WORK ORDER.
Could the data below be copied out in full, word for word?

*** Opening PROVIDED RECORDS ***

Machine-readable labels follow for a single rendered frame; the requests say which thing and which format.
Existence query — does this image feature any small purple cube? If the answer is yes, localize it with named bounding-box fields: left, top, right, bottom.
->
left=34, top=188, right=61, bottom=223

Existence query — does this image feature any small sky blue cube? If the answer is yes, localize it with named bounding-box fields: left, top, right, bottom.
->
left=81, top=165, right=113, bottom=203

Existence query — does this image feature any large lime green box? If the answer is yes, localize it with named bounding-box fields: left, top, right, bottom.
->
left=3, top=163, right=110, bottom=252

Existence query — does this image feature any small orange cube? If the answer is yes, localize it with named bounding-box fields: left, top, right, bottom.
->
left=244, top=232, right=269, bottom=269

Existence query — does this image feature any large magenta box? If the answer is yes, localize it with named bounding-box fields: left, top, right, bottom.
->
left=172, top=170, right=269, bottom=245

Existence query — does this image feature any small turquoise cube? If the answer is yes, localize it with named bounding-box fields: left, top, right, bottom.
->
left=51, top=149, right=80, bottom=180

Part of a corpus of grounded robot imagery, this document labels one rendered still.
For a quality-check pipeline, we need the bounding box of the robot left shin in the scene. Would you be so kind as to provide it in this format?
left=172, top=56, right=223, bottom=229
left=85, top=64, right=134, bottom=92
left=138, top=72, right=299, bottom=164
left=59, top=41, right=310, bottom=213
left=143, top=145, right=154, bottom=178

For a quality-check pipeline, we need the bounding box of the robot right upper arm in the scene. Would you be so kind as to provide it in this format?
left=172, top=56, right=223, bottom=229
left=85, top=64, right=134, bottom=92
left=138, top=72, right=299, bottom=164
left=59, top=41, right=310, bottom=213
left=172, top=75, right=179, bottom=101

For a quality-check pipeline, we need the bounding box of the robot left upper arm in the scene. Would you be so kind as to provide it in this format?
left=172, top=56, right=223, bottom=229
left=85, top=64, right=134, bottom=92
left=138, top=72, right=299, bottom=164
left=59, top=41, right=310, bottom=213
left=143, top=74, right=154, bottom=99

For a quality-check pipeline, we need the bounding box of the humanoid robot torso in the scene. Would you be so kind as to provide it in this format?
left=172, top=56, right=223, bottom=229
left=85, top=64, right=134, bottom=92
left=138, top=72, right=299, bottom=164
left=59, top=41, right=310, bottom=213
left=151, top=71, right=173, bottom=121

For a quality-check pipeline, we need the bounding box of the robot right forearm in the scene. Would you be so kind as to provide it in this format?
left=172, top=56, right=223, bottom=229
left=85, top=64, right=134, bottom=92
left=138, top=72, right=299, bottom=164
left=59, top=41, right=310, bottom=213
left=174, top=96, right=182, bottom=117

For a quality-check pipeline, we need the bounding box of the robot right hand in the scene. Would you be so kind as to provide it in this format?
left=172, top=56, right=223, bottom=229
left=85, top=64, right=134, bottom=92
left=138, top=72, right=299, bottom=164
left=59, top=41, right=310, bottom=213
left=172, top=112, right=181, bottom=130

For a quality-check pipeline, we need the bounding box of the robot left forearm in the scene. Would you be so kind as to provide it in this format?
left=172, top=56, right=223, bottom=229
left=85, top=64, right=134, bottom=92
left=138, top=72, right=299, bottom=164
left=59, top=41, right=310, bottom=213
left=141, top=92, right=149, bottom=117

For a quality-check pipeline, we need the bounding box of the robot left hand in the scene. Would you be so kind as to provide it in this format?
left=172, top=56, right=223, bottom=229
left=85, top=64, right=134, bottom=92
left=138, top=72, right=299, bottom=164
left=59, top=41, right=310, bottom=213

*** Closing PROVIDED RECORDS ***

REPLY.
Machine-readable labels follow for a single rendered frame; the requests say which thing and which format.
Existence query — does this image feature any small purple cube? If the answer is yes, localize it with named bounding-box fields: left, top, right, bottom.
->
left=34, top=188, right=61, bottom=223

Existence query — does this image feature any small sky blue cube? If the answer is yes, localize it with named bounding-box fields: left, top, right, bottom.
->
left=81, top=165, right=113, bottom=203

Existence query — does this image feature any large lime green box? If the answer is yes, localize it with named bounding-box fields: left, top, right, bottom.
->
left=3, top=163, right=110, bottom=252

Existence query — does this image feature any small orange cube? If the answer is yes, localize it with named bounding-box fields: left, top, right, bottom.
->
left=244, top=232, right=269, bottom=269

Existence query — does this image feature any large magenta box? If the answer is yes, localize it with named bounding-box fields: left, top, right, bottom.
->
left=172, top=170, right=269, bottom=245

Existence query — does this image feature any small turquoise cube? If the answer is yes, localize it with named bounding-box fields: left, top, right, bottom.
->
left=51, top=149, right=80, bottom=180

Part of a corpus of grounded robot imagery, this document labels one rendered still.
For a quality-check pipeline, we need the bounding box of the robot left shin in the scene. Would you be so kind as to provide it in this format?
left=172, top=56, right=223, bottom=229
left=85, top=64, right=134, bottom=92
left=138, top=72, right=299, bottom=164
left=59, top=41, right=310, bottom=213
left=143, top=145, right=154, bottom=178

For a quality-check pipeline, we need the bounding box of the robot right upper arm in the scene. Would you be so kind as to provide it in this format?
left=172, top=56, right=223, bottom=229
left=85, top=64, right=134, bottom=92
left=138, top=72, right=299, bottom=164
left=59, top=41, right=310, bottom=213
left=172, top=75, right=179, bottom=101

For a quality-check pipeline, we need the bounding box of the robot left upper arm in the scene. Would you be so kind as to provide it in this format?
left=172, top=56, right=223, bottom=229
left=85, top=64, right=134, bottom=92
left=138, top=72, right=299, bottom=164
left=59, top=41, right=310, bottom=213
left=143, top=74, right=154, bottom=99

For a quality-check pipeline, we need the bounding box of the humanoid robot torso in the scene. Would you be so kind as to provide it in this format?
left=172, top=56, right=223, bottom=229
left=85, top=64, right=134, bottom=92
left=138, top=72, right=299, bottom=164
left=59, top=41, right=310, bottom=213
left=151, top=71, right=173, bottom=121

For a quality-check pipeline, we need the bounding box of the robot right forearm in the scene. Would you be so kind as to provide it in this format?
left=172, top=56, right=223, bottom=229
left=85, top=64, right=134, bottom=92
left=138, top=72, right=299, bottom=164
left=59, top=41, right=310, bottom=213
left=174, top=96, right=182, bottom=117

For a quality-check pipeline, we need the bounding box of the robot right hand in the scene. Would you be so kind as to provide it in this format?
left=172, top=56, right=223, bottom=229
left=85, top=64, right=134, bottom=92
left=138, top=72, right=299, bottom=164
left=59, top=41, right=310, bottom=213
left=172, top=112, right=181, bottom=130

For a quality-check pipeline, we need the bounding box of the robot left forearm in the scene. Would you be so kind as to provide it in this format?
left=172, top=56, right=223, bottom=229
left=85, top=64, right=134, bottom=92
left=138, top=72, right=299, bottom=164
left=59, top=41, right=310, bottom=213
left=141, top=92, right=149, bottom=117

For a quality-check pipeline, we need the bounding box of the robot left hand in the scene. Would you be so kind as to provide it in this format?
left=172, top=56, right=223, bottom=229
left=85, top=64, right=134, bottom=92
left=138, top=72, right=299, bottom=164
left=59, top=41, right=310, bottom=213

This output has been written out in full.